▶ What to do
Everything in the entries except the pictures should be copied exactly.

▶ Input data
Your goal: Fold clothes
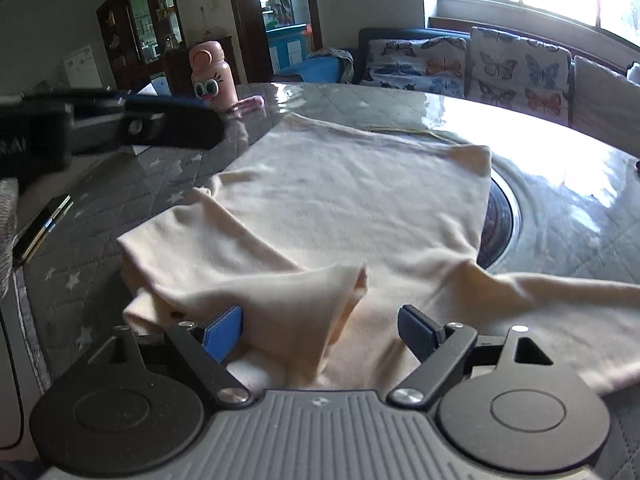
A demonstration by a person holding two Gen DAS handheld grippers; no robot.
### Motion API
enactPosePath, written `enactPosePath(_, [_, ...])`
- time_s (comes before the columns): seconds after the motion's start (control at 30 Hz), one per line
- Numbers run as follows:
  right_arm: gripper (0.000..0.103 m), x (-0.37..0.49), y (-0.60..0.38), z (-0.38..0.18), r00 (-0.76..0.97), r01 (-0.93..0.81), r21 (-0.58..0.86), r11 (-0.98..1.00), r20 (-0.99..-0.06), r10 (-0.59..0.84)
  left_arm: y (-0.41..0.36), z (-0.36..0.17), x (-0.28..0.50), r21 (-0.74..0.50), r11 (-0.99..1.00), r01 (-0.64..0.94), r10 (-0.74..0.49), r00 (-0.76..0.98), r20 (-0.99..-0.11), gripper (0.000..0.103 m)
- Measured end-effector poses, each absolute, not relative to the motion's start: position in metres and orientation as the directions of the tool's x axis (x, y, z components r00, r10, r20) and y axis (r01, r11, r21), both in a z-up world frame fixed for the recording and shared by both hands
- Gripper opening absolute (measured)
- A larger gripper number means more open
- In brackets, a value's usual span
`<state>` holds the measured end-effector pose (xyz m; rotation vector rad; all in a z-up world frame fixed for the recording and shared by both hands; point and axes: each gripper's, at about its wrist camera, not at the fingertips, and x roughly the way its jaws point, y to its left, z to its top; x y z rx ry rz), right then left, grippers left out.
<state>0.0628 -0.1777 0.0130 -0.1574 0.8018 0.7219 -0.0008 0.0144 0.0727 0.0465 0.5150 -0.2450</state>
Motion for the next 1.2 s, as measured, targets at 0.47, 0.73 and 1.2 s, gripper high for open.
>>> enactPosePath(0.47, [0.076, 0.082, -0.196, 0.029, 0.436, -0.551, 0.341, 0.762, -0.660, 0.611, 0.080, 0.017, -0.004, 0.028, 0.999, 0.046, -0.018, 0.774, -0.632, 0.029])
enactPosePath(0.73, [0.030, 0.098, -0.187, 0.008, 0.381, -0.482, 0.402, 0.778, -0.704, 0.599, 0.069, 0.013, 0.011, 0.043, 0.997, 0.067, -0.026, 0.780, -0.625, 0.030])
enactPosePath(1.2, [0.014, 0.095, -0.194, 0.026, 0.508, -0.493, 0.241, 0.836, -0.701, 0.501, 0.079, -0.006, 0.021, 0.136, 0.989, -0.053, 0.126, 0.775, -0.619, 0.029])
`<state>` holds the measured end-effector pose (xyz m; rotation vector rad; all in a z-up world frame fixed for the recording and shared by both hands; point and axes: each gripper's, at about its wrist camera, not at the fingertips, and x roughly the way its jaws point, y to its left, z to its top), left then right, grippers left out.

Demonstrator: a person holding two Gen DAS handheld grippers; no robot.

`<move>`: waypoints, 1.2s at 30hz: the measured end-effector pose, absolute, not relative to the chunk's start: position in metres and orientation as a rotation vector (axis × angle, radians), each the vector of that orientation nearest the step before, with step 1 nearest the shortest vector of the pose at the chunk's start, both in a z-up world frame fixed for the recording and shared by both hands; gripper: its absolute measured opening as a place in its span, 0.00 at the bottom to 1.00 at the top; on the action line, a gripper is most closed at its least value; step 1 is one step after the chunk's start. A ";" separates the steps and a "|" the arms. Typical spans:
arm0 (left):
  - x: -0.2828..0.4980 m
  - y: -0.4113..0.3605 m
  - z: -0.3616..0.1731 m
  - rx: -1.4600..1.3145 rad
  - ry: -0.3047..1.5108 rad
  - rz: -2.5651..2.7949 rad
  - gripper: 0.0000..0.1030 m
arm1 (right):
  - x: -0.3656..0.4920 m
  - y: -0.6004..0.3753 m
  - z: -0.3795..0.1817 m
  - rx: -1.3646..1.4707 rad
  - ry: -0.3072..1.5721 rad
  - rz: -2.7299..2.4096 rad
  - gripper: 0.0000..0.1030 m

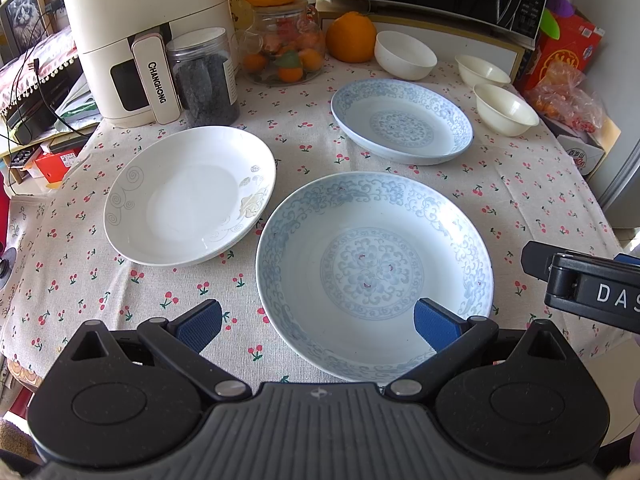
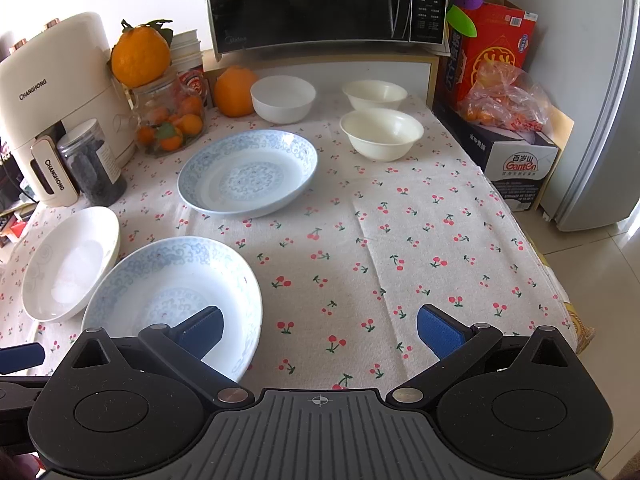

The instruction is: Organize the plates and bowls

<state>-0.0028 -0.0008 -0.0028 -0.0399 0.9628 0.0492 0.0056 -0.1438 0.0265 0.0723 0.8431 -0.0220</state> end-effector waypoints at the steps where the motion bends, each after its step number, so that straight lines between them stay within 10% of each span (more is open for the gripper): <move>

▶ Your response
Your goal: Fold clothes
A demonstration by a person holding two Gen DAS handheld grippers; no robot.
### Motion API
enactPosePath, written `enactPosePath(_, [_, ...])`
- time_s (comes before the columns): seconds after the motion's start (control at 30 Hz), one per line
- Numbers run as follows:
  right_arm: gripper (0.000..0.103 m), x (-0.37..0.49), y (-0.60..0.38), z (-0.38..0.18), r00 (-0.76..0.97), r01 (-0.93..0.81), r21 (-0.58..0.86), r11 (-0.98..1.00), r20 (-0.99..-0.06), r10 (-0.59..0.84)
  left_arm: y (-0.41..0.36), z (-0.36..0.17), x (-0.28..0.50), r21 (-0.74..0.50), r11 (-0.99..1.00), r01 (-0.64..0.94), r10 (-0.74..0.49), r00 (-0.76..0.98), r20 (-0.99..-0.11), gripper (0.000..0.103 m)
- Measured end-effector poses, each absolute, not relative to the motion's start: position in metres and orientation as the directions of the tool's x axis (x, y, z components r00, r10, r20) and y axis (r01, r11, r21), both in a z-up world frame fixed for the recording and shared by both hands
- Gripper opening absolute (measured)
- A larger gripper number means more open
- In brackets, a value's usual span
`<state>` holds the measured end-effector pose (xyz m; rotation vector rad; all in a z-up world frame fixed for the recording and shared by both hands; point and axes: each gripper's, at about its wrist camera, not at the fingertips, and x roughly the way its jaws point, y to its left, z to its top; x y z rx ry rz), right then left, grippers left out.
<state>0.0628 -0.1777 0.0130 -0.1574 0.8018 0.7219 -0.0008 0.0144 0.0727 0.0465 0.5150 -0.2450</state>
Motion for the next 1.2 s, as measured, targets at 0.47, 0.73 and 1.2 s, gripper high for open.
>>> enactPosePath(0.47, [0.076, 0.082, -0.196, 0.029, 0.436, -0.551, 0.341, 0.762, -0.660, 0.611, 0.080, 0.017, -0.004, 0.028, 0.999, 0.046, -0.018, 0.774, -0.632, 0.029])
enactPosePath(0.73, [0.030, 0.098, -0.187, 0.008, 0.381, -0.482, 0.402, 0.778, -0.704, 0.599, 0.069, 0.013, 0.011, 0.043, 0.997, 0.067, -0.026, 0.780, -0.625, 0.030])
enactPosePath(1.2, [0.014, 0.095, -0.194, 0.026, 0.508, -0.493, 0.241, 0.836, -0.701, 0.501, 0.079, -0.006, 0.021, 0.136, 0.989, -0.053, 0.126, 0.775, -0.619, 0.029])
`<state>` holds the measured end-effector pose (xyz m; rotation vector rad; all in a z-up world frame fixed for the recording and shared by both hands; point and axes: each gripper's, at about its wrist camera, not at the fingertips, and x roughly the way its jaws point, y to its left, z to its top), left then right, grippers left out.

Demonstrator: a person holding two Gen DAS handheld grippers; no robot.

`<move>`: waypoints, 1.2s at 30hz: the measured end-effector pose, absolute, not relative to the chunk's start: position in metres and orientation as a rotation vector (axis × angle, radians), each the vector of that orientation nearest the step before, with step 1 nearest the shortest vector of the pose at the chunk's start, both in a z-up world frame fixed for the recording and shared by both hands; gripper: its absolute measured opening as a place in its span, 0.00 at the bottom to 1.00 at the top; on the action line, a gripper is most closed at its least value; step 1 is one step after the chunk's start. A ";" separates the steps and a "|" the arms. Typical spans:
arm0 (left):
  - x: -0.2828..0.4980 m
  - y: -0.4113..0.3605 m
  - z: -0.3616..0.1731 m
  - rx: -1.4600..1.3145 rad
  - ry: -0.3047..1.5108 rad
  - rz: -2.5651..2.7949 rad
  - gripper: 0.0000..0.1030 m
arm1 (right):
  - x: -0.3656..0.4920 m
  - y: -0.6004..0.3753 m
  - z: -0.3795..0.1817 m
  - rx: -1.3646..1.4707 rad
  - ry: -0.3072..1.5721 rad
  - rz: -2.7299..2.4096 rad
  - gripper: 0.0000..0.1030 m


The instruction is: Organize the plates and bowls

<state>-0.0028 -0.0008 -0.0028 -0.0399 0.9628 0.0492 0.0056 -0.1438 0.0265 0.0723 0.8431 -0.0220</state> end-effector waypoints at the steps where the motion bends, each after its step number, so that straight lines between them stay within 10% of each span (more is open for the gripper): <move>

The exercise has now been completed.